> What this task involves
When you have gone through the records below, state only how many lines include the word "transparent".

> Records
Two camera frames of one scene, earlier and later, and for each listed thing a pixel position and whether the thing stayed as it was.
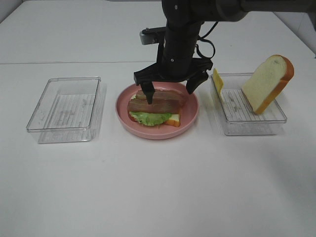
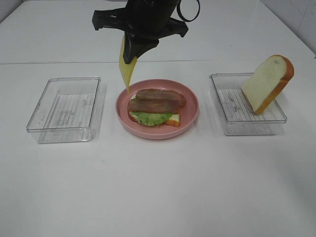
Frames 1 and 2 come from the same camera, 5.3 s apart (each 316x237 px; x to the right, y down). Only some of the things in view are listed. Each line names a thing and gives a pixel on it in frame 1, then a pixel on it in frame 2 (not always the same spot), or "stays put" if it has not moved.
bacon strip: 158,105 stays put
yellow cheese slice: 218,81 to 127,69
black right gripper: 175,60 to 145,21
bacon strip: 165,95 stays put
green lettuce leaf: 151,119 stays put
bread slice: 175,120 stays put
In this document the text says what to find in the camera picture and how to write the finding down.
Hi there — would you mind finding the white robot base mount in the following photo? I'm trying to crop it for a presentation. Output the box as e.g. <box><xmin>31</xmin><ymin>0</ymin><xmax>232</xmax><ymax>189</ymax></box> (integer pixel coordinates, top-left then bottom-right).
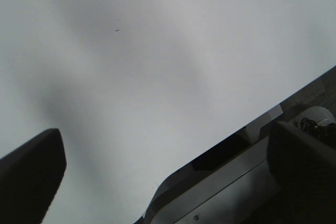
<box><xmin>143</xmin><ymin>104</ymin><xmax>336</xmax><ymax>224</ymax></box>

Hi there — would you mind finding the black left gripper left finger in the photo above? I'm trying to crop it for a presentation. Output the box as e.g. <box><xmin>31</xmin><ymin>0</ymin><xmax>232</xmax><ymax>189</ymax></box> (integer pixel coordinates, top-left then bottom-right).
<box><xmin>1</xmin><ymin>129</ymin><xmax>67</xmax><ymax>223</ymax></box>

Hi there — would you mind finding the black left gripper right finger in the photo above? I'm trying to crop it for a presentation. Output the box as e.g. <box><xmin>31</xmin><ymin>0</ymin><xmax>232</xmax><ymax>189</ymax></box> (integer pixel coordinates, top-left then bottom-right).
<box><xmin>267</xmin><ymin>121</ymin><xmax>335</xmax><ymax>223</ymax></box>

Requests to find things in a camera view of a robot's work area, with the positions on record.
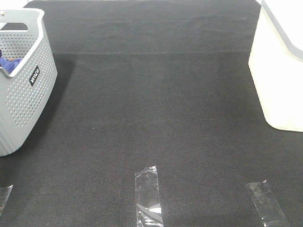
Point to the black table mat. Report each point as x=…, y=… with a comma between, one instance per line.
x=151, y=83

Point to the middle clear tape strip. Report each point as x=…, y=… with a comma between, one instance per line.
x=147, y=198

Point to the clear tape strip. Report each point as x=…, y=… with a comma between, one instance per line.
x=266, y=205
x=4, y=195
x=147, y=198

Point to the grey perforated laundry basket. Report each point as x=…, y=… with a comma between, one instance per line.
x=24, y=90

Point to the cream white laundry basket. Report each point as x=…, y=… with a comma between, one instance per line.
x=276, y=63

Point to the blue cloth in basket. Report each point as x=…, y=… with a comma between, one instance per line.
x=9, y=65

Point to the right clear tape strip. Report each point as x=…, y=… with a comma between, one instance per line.
x=266, y=205

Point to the left clear tape strip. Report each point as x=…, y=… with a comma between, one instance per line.
x=4, y=195

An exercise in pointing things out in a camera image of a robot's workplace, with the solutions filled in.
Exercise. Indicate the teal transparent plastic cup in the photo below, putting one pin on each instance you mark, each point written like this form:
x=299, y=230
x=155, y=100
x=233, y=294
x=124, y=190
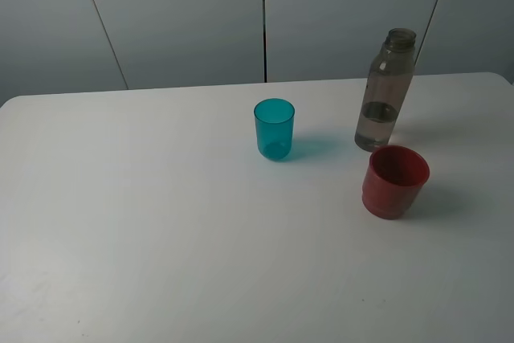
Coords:
x=274, y=122

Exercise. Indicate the grey transparent water bottle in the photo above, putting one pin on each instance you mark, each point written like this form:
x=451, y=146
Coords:
x=389, y=79

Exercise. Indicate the red plastic cup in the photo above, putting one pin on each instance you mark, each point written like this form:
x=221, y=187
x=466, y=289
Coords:
x=393, y=180

> Completed exercise
2